The individual credit reporting agencies – Experian, Equifax, and Trans Union, all use the raw data from the Fair Isaac company to determine a score.  But, Fair Isaac puts out the authoritative FICA score, which is what many businesses use to evaluate your credit worthiness.  For instance:

· Lenders determine whether you get credit and how much you will pay in interest.
· Landlords determine whether you qualify to live in their homes or apartments.
· Utility companies use the FICA score to decide whether you have to pay a deposit for basic services like water and electricity.
· Cell phone companies may not give you a phone or service if your score is too low.
· Auto and home insurance companies use the score to determine insurance rates.

Most people don’t realize that they can’t access their credit reports for free.  In fact, the Consumer Federation of American found that 75 percent of Americans thought they could get the number if they wanted to.  That is part of the problem.  Because they can get their credit report, they think they can also get their credit score.

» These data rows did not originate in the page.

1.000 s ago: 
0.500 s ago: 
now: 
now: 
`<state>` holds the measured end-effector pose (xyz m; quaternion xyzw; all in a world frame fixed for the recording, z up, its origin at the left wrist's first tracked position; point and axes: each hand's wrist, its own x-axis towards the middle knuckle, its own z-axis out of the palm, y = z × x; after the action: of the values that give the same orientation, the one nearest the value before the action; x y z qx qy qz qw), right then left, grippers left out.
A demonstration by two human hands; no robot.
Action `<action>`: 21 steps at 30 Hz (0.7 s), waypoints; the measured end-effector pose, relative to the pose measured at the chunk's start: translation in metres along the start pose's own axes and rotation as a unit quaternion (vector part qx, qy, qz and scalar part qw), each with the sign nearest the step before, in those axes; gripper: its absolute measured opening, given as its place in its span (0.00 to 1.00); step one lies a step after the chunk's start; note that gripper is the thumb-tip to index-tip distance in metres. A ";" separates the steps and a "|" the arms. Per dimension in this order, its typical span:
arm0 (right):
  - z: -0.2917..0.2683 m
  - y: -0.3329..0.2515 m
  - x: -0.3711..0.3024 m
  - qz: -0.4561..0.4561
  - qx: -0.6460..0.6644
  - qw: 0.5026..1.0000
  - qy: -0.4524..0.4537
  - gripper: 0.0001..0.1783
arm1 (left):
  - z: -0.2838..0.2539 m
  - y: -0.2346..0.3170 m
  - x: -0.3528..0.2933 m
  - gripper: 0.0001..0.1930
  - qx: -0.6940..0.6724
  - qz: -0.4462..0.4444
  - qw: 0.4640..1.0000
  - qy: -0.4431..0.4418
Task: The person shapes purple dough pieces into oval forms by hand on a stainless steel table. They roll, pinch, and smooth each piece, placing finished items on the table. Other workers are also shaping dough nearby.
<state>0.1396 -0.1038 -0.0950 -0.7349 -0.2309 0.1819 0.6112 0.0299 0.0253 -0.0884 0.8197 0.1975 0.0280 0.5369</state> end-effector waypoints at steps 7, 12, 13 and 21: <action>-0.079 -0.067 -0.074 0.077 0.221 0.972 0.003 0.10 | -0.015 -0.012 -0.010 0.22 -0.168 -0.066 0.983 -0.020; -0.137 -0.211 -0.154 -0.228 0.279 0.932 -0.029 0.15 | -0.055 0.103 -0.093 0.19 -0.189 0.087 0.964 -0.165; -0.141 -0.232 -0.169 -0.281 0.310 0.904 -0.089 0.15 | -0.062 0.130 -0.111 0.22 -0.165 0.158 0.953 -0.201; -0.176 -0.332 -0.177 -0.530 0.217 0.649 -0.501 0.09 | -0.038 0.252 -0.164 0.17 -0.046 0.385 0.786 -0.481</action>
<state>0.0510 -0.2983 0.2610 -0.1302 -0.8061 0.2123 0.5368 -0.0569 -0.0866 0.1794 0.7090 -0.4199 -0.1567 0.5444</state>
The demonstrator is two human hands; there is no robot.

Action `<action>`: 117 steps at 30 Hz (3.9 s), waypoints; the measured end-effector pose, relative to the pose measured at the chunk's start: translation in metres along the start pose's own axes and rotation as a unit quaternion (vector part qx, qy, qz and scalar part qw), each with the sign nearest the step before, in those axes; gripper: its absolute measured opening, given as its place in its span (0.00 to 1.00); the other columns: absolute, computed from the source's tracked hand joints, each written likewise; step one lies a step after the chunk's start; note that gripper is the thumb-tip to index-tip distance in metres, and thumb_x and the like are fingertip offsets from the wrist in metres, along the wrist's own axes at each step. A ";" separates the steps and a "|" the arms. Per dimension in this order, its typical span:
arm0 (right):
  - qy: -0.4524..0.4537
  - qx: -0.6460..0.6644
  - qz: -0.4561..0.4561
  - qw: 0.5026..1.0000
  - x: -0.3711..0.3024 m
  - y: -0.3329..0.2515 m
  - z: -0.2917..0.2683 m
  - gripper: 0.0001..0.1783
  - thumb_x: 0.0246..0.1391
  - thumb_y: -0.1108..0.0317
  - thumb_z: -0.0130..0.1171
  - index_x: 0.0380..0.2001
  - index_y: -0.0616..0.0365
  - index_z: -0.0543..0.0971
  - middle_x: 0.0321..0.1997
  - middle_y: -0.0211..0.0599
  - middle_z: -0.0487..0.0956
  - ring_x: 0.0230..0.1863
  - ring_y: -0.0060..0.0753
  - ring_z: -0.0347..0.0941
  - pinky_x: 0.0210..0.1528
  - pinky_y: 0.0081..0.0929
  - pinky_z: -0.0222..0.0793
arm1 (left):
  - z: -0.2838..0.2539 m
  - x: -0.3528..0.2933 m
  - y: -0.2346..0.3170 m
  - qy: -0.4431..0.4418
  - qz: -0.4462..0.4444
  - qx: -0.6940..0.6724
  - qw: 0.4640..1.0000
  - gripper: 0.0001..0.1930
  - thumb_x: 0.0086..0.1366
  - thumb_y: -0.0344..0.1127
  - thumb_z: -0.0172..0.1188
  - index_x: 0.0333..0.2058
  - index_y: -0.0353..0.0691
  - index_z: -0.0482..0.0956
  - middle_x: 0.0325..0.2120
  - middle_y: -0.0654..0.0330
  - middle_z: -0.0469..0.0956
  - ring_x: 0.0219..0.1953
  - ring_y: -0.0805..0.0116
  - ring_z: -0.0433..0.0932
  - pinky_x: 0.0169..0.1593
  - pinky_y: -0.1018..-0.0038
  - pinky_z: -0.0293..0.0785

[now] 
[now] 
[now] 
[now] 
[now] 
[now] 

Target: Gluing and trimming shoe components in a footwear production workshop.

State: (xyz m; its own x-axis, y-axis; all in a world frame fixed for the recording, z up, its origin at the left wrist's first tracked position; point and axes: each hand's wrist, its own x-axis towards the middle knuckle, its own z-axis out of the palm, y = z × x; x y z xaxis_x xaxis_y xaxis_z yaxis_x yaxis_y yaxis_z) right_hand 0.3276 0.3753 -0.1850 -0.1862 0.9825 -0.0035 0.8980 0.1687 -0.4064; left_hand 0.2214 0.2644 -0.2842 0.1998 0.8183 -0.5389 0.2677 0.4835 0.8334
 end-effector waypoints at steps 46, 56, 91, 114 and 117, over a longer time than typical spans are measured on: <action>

Some companies charge a high fee – up to $50 a year – and then offer to “waive” it if you sign up for expensive monitoring services or other products you don’t need.

And, even when you purchase your number, you can’t be assured that it is accurate.  In many cases there is a difference of 30 to 100 points between the actual score and the FICA score the consumer buys.

If you want to buy your score, the only place to be assured you’re getting the real thing is at MyFico.

You should also know that your actual credit score is always in flux.  If you put an extra $200 on your credit card, your score could budge 3 points.  If you close a department store account, your credit score could move.  And, if you pay off a credit card but don’t close it, your credit score will also be adjusted.

But you’ll never know exactly how things are moving.  In fact, the only business required to show you your FICA score is your mortgage company.  And, they don’t even have to show you the score that they used to determine the mortgage, they can show you a different one which “proves” you need to pay a higher interest rate.

The credit bureaus’ product is the consumer’s personal data.  Consumers have a right to this information.  Congress needs to act to extend the right to get a free credit report each year to include the right to access your FICA score.